Anisotropic straining of graphene using micropatterned SiN membranes

Graphene displays a range of remarkable properties that have catalyzed—since its discovery in 2004¹—an impressive interest in the scientific community.² Its unique electronic behavior stems from the hexagonal honeycomb structure of the carbon lattice, which forces low-energy conducting electrons to assume linear dispersions that mimic massless relativistic fermions.³ In addition, graphene displays an unusual mechanical strength and strains up to 10% can be applied to it without damaging appreciably its structure.⁴ This factor, combined with its intrinsic two-dimensional nature, opens unique perspectives for the investigation of strain engineering^5–7 and for the development of novel device concepts.⁸ In fact, it has been predicted,^7,9 and in part experimentally demonstrated,^10,11 that mechanical deformations in graphene can be used to tailor its electron properties. As a particularly inspiring possibility, it is known that a suitable deformation of the honeycomb lattice can be equivalent to the application of a pseudomagnetic field.^6,12

Achieving a controlled strain profile in graphene poses non-trivial technical challenges and various alternative approaches have been explored during recent years. Hydrostatic configurations were obtained and studied using circular holes and a uniform differential pressure load,^13–15 and the impact of strain was studied by micro-Raman spectroscopy.^16–18 In this device architecture, local strain was also induced or measured taking advantage of scanning probe techniques.^19,20 Differently, uniform biaxial strain configurations could be induced by taking advantage of piezoelectric effects in the substrate²¹ and by using pressure transmitting media.²² Concerning uniaxial strain, various studies have demonstrated the possibility to anisotropically deform graphene deposited on non-flat substrates,²³ on polydimethylsiloxane (PDMS)²⁴ or on similar stretchable substrates.^25,26 An alternative promising approach consists in anchoring graphene layers to micro-electromechanical actuators.²⁷ More elaborated strain profiles, in particular those giving rise to a pseudomagnetic field, have been hard to demonstrate so far. Interesting experimental evidence has been put forward in the context of random nanobubbles¹⁰ and fascinating results have been obtained in deformed artificial honeycomb structures mimicking the behavior of graphene.¹¹ In practice, the achievement of custom strain profiles has generally proved to be rather elusive.

In the present work, we demonstrate that markedly non-isotropic strain profiles can be obtained in free-standing graphene membranes that are clamped on an edge that is not radially symmetric and are subject to a vertical uniform load using a pressure difference between the two opposite faces of the graphene flake.
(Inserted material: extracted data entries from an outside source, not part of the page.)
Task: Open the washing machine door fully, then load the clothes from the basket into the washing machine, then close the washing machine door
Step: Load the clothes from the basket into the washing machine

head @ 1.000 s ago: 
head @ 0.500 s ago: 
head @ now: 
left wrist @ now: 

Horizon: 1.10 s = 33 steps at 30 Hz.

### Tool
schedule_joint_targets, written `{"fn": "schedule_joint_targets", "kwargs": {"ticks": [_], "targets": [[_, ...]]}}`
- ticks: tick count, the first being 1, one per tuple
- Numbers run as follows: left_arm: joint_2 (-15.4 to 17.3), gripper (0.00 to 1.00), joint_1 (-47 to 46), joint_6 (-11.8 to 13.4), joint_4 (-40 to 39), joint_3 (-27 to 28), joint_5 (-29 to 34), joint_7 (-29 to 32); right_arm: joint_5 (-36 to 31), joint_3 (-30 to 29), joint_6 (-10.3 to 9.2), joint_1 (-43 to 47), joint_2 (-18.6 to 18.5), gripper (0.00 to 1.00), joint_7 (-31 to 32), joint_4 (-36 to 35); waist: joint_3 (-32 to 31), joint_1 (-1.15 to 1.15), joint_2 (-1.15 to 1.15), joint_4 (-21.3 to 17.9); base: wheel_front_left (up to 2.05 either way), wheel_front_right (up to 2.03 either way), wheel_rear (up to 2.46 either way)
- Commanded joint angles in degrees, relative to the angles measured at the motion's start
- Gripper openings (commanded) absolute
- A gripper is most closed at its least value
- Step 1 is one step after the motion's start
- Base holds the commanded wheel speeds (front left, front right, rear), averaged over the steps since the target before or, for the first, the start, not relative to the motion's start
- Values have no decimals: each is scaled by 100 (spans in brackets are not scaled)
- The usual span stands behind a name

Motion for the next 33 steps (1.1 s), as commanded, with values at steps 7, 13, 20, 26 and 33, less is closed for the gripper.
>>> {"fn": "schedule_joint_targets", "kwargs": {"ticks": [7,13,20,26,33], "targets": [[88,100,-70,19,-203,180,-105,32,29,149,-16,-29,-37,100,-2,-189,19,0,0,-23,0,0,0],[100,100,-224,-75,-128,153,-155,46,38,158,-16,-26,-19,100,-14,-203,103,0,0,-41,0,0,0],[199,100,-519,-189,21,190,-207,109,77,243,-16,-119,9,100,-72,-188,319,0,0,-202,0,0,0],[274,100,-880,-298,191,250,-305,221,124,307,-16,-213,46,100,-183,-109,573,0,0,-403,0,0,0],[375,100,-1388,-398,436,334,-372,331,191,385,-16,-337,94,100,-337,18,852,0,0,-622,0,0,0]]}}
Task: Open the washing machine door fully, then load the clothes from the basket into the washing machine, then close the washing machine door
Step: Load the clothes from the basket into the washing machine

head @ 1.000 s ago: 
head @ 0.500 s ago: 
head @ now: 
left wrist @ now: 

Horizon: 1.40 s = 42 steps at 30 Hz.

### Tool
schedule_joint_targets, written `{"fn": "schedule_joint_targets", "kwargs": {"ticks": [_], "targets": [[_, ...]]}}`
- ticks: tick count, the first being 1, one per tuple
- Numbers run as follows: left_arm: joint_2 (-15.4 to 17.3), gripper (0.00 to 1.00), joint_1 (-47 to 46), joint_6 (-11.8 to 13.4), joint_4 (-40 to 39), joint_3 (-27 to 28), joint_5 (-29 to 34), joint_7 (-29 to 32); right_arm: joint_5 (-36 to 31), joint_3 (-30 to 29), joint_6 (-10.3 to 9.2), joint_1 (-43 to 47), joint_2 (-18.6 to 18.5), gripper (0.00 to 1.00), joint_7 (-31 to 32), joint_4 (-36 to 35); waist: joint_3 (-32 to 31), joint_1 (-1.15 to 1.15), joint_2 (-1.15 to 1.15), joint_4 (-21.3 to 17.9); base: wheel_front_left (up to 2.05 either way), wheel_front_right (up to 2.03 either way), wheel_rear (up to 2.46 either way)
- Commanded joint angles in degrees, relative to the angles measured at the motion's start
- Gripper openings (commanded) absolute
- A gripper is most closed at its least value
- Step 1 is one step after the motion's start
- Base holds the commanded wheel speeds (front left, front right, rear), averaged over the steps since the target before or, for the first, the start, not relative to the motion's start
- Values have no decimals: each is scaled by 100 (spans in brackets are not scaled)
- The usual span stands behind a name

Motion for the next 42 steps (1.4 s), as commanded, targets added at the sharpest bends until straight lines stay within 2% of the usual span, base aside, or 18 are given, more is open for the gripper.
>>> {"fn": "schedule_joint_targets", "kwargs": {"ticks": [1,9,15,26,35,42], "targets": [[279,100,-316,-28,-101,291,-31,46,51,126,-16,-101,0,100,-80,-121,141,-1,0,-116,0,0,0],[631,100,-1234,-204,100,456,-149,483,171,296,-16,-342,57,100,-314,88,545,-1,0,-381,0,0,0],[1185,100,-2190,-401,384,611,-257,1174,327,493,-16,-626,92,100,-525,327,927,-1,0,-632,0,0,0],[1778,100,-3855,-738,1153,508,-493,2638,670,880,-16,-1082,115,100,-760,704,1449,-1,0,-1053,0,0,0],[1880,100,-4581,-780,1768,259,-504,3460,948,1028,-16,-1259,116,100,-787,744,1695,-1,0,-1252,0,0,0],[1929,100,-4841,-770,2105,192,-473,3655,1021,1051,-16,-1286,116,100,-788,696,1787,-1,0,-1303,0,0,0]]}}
In particular, we show that loaded elliptical membranes display Raman features that demonstrate the presence of an anisotropic component in the induced strain profile, in good agreement with what is expected with the studied geometry. The possibility to achieve custom strain profiles by choosing a suitable graphene clamping geometry is discussed.

Figure 1 shows the device architecture and setup adopted for this work. Free-standing graphene areas of various shapes and dimensions were obtained using micropatterned SiN membranes as the mechanical support for the graphene layer. Starting from a Si wafer doubly coated in “pre-stressed” $300nm$ of Si₃N₄, a combination of dry and wet etching protocols (see the supplementary material for further details) was adopted to obtain suspended $500×500μm2$ Si₃N₄ membranes with through holes of various geometries. In the present study, we investigated a set of elliptical holes with various major (a) and minor (b) axes: $a×b=5μm×10μm$⁠, $10μm×20μm$⁠, and $20μm×40μm$⁠. Circular holes were also investigated, as reported in the literature.^17,28 Large-scale monocrystalline graphene flakes used in the present work were obtained by CVD growth on Cu²⁹ and transferred on the Si₃N₄/Si chips using a standard “bubbling transfer” technique.³⁰ As sketched in Fig. 1(a), a differential pressure ΔP is applied orthogonally to the free-standing graphene region thanks to a 2mm-thick polydimethylsiloxane (PDMS) coupling layer placed on top of a modified microscope slide. As a result, the top side of the free-standing graphene region is subject to ambient pressure (conventionally $P0=1bar$⁠) while the bottom space can be partially or completely evacuated with a scroll pump. Static vacuum tests were performed to verify the stability of ΔP, which was found to decay over a time scale of various hours; this ensures pressure values measured by the gauge are meaningful. Maps were always performed under active pumping conditions, at ΔP=1bar.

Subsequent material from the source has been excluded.